▶ WHAT TO DO
What is needed here is an exact copy of every record below.

BEGIN SUPPLIED INFORMATION

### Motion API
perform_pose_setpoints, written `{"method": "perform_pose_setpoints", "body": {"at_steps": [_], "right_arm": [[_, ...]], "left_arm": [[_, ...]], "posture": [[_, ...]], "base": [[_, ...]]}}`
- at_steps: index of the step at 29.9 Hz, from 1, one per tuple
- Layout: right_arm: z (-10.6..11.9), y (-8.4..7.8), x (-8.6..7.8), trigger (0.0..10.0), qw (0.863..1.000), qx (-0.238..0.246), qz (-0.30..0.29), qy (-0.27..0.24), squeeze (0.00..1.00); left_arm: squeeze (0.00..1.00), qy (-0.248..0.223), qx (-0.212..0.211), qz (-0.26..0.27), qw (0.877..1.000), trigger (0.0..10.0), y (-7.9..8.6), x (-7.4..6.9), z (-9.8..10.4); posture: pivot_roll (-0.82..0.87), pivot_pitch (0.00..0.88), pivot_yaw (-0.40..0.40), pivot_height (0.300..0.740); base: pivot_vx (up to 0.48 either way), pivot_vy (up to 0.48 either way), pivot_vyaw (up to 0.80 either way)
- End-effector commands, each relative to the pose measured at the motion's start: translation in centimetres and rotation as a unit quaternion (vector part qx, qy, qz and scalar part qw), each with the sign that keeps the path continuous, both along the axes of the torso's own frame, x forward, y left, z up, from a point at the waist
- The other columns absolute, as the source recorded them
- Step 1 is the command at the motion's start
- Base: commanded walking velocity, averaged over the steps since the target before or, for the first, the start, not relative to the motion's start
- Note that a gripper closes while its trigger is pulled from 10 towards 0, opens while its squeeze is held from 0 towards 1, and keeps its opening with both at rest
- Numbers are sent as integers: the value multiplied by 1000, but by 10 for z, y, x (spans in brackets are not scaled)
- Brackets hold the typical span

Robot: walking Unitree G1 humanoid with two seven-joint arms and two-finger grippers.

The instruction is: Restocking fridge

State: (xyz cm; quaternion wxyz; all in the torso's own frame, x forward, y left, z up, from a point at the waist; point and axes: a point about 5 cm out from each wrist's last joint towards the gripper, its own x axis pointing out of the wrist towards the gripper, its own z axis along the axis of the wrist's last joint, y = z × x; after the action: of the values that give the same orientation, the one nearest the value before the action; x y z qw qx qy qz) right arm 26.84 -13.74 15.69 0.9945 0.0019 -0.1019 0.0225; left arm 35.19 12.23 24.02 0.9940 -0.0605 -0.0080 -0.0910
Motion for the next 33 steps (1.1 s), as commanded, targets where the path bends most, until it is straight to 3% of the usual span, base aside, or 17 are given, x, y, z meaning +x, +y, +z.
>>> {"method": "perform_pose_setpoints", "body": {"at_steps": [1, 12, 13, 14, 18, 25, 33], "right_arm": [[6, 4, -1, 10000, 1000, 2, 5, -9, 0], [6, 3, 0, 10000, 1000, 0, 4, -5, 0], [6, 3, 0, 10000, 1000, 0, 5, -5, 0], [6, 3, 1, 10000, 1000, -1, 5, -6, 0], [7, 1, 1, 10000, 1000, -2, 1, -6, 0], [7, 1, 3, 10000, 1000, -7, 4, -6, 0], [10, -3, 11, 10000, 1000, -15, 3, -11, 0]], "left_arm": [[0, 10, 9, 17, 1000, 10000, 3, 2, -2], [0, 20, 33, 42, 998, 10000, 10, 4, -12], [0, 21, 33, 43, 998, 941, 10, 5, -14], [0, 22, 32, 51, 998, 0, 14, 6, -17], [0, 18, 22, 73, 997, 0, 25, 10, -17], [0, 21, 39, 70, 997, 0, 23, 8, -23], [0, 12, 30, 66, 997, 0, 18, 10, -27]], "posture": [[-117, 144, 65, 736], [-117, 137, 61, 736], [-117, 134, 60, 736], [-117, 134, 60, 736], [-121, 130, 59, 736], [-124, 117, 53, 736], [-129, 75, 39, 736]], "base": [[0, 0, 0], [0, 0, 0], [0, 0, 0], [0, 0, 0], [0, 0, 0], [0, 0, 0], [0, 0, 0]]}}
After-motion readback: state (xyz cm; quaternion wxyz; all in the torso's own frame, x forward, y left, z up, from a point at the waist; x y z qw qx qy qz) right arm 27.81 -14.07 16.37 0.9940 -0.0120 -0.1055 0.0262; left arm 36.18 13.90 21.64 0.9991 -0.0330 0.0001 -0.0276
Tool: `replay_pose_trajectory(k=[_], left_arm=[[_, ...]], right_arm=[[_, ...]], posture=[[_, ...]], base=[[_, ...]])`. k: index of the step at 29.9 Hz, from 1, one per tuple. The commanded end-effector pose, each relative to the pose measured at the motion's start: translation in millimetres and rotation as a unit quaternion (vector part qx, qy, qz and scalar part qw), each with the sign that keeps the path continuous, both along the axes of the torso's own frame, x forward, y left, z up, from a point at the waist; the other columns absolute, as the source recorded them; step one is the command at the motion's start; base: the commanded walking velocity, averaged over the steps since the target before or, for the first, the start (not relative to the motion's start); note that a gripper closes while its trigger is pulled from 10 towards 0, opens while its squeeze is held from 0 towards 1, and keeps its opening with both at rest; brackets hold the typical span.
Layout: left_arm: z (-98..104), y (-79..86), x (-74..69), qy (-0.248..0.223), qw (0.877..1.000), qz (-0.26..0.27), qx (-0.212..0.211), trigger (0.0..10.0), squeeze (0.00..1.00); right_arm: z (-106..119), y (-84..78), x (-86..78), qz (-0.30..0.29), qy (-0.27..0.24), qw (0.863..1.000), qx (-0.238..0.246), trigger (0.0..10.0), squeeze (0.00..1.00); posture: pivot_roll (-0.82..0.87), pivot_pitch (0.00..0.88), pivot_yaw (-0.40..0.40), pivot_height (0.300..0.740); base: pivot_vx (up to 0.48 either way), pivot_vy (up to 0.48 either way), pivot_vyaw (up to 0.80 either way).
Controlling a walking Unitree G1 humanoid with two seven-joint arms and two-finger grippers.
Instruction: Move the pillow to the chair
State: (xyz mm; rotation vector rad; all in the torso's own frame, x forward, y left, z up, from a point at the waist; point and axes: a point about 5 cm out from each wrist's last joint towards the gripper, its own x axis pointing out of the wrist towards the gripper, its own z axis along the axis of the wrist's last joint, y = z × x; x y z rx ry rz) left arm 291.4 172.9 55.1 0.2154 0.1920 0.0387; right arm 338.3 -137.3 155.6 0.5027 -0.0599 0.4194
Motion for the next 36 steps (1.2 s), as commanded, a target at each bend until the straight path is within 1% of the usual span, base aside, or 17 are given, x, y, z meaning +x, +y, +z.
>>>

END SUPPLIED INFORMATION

▶ RESPONSE FOR THIS EXERCISE
### Motion API
perform_pose_setpoints, written `{"method": "perform_pose_setpoints", "body": {"at_steps": [_], "right_arm": [[_, ...]], "left_arm": [[_, ...]], "posture": [[_, ...]], "base": [[_, ...]]}}`
- at_steps: index of the step at 29.9 Hz, from 1, one per tuple
- Layout: right_arm: z (-10.6..11.9), y (-8.4..7.8), x (-8.6..7.8), trigger (0.0..10.0), qw (0.863..1.000), qx (-0.238..0.246), qz (-0.30..0.29), qy (-0.27..0.24), squeeze (0.00..1.00); left_arm: squeeze (0.00..1.00), qy (-0.248..0.223), qx (-0.212..0.211), qz (-0.26..0.27), qw (0.877..1.000), trigger (0.0..10.0), y (-7.9..8.6), x (-7.4..6.9), z (-9.8..10.4); posture: pivot_roll (-0.82..0.87), pivot_pitch (0.00..0.88), pivot_yaw (-0.40..0.40), pivot_height (0.300..0.740); base: pivot_vx (up to 0.48 either way), pivot_vy (up to 0.48 either way), pivot_vyaw (up to 0.80 either way)
- End-effector commands, each relative to the pose measured at the motion's start: translation in centimetres and rotation as a unit quaternion (vector part qx, qy, qz and scalar part qw), each with the sign that keeps the path continuous, both along the axes of the torso's own frame, x forward, y left, z up, from a point at the waist
- The other columns absolute, as the source recorded them
- Step 1 is the command at the motion's start
- Base: commanded walking velocity, averaged over the steps since the target before or, for the first, the start, not relative to the motion's start
- Note that a gripper closes while its trigger is pulled from 10 towards 0, opens while its squeeze is held from 0 towards 1, and keeps its opening with both at rest
- Numbers are sent as integers: the value multiplied by 1000, but by 10 for z, y, x (spans in brackets are not scaled)
- Brackets hold the typical span

Robot: walking Unitree G1 humanoid with two seven-joint arms and two-finger grippers.

The instruction is: Restocking fridge

State: (xyz cm; quaternion wxyz; all in the torso's own frame, x forward, y left, z up, from a point at the waist; point and axes: a point about 5 cm out from each wrist's last joint towards the gripper, its own x axis pointing out of the wrist towards the gripper, its own z axis along the axis of the wrist's last joint, y = z × x; after the action: of the values that give the same orientation, the one nearest the value before the action; x y z qw qx qy qz) right arm 26.84 -13.74 15.69 0.9945 0.0019 -0.1019 0.0225; left arm 35.19 12.23 24.02 0.9940 -0.0605 -0.0080 -0.0910
Motion for the next 33 steps (1.1 s), as commanded, targets where the path bends most, until it is straight to 3% of the usual span, base aside, or 17 are given, x, y, z meaning +x, +y, +z.
>>> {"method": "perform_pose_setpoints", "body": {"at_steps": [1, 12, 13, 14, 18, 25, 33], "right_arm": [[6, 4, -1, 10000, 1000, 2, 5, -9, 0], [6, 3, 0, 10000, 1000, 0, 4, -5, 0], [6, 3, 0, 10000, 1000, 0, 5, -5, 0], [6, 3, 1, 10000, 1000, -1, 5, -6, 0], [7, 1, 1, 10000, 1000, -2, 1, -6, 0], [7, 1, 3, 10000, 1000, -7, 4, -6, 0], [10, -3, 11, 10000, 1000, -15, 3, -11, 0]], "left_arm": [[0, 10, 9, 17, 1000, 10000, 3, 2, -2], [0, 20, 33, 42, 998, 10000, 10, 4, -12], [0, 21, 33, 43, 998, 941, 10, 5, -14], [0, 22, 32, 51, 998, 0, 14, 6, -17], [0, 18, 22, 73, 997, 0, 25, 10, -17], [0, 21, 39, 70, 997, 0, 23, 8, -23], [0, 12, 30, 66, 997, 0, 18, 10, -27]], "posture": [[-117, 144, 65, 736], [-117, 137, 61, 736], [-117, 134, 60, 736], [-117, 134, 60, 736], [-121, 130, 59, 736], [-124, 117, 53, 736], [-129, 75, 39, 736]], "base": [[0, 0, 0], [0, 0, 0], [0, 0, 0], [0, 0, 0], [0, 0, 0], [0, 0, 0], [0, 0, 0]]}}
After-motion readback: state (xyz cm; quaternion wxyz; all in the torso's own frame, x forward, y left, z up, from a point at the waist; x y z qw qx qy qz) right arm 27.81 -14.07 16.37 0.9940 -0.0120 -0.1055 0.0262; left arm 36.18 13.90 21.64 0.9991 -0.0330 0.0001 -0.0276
Tool: `replay_pose_trajectory(k=[_], left_arm=[[_, ...]], right_arm=[[_, ...]], posture=[[_, ...]], base=[[_, ...]])`. k: index of the step at 29.9 Hz, from 1, one per tuple. The commanded end-effector pose, each relative to the pose measured at the motion's start: translation in millimetres and rotation as a unit quaternion (vector part qx, qy, qz and scalar part qw), each with the sign that keeps the path continuous, both along the axes of the torso's own frame, x forward, y left, z up, from a point at the waist; the other columns absolute, as the source recorded them; step one is the command at the motion's start; base: the commanded walking velocity, averaged over the steps since the target before or, for the first, the start (not relative to the motion's start); note that a gripper closes while its trigger is pulled from 10 towards 0, opens while its squeeze is held from 0 towards 1, and keeps its opening with both at rest; brackets hold the typical span.
Layout: left_arm: z (-98..104), y (-79..86), x (-74..69), qy (-0.248..0.223), qw (0.877..1.000), qz (-0.26..0.27), qx (-0.212..0.211), trigger (0.0..10.0), squeeze (0.00..1.00); right_arm: z (-106..119), y (-84..78), x (-86..78), qz (-0.30..0.29), qy (-0.27..0.24), qw (0.863..1.000), qx (-0.238..0.246), trigger (0.0..10.0), squeeze (0.00..1.00); posture: pivot_roll (-0.82..0.87), pivot_pitch (0.00..0.88), pivot_yaw (-0.40..0.40), pivot_height (0.300..0.740); base: pivot_vx (up to 0.48 either way), pivot_vy (up to 0.48 either way), pivot_vyaw (up to 0.80 either way).
Controlling a walking Unitree G1 humanoid with two seven-joint arms and two-finger grippers.
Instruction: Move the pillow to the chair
State: (xyz mm; rotation vector rad; all in the torso's own frame, x forward, y left, z up, from a point at the waist; point and axes: a point about 5 cm out from each wrist's last joint towards the gripper, its own x axis pointing out of the wrist towards the gripper, its own z axis along the axis of the wrist's last joint, y = z × x; x y z rx ry rz) left arm 291.4 172.9 55.1 0.2154 0.1920 0.0387; right arm 338.3 -137.3 155.6 0.5027 -0.0599 0.4194
Motion for the next 36 steps (1.2 s), as commanded, a target at each bend until the straight path is within 1% of the usual span, base aside, or 17 are given, x, y, z meaning +x, +y, +z.
>>>

The response to the exercise is complete.